[Work order]: So that the copy stays text only, transcribe the data below exactly and exclude the images.

[Stored data]:

··········

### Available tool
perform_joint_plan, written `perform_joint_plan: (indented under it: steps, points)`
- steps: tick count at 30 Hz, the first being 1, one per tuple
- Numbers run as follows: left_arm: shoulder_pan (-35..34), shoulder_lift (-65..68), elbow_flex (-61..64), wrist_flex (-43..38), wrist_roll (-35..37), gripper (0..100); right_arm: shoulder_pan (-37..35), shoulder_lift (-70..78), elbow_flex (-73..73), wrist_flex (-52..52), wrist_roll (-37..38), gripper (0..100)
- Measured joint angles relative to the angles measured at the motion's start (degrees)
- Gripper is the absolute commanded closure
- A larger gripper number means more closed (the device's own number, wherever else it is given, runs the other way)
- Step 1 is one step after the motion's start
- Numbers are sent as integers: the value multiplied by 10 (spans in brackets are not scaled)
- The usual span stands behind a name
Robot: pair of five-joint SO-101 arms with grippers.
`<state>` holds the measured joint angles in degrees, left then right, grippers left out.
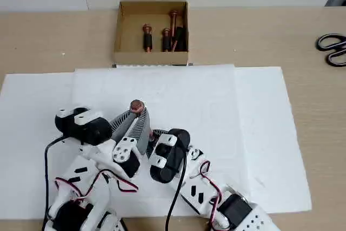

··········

[Response]:
### Available tool
perform_joint_plan, written `perform_joint_plan: (indented under it: steps, points)`
- steps: tick count at 30 Hz, the first being 1, one per tuple
- Numbers run as follows: left_arm: shoulder_pan (-35..34), shoulder_lift (-65..68), elbow_flex (-61..64), wrist_flex (-43..38), wrist_roll (-35..37), gripper (0..100); right_arm: shoulder_pan (-37..35), shoulder_lift (-70..78), elbow_flex (-73..73), wrist_flex (-52..52), wrist_roll (-37..38), gripper (0..100)
- Measured joint angles relative to the angles measured at the motion's start (degrees)
- Gripper is the absolute commanded closure
- A larger gripper number means more closed (the device's own number, wherever else it is given, runs the other way)
- Step 1 is one step after the motion's start
- Numbers are sent as integers: the value multiplied by 10 (spans in brackets are not scaled)
- The usual span stands behind a name
Robot: pair of five-joint SO-101 arms with grippers.
`<state>` holds the measured joint angles in degrees, left then right, grippers left out.

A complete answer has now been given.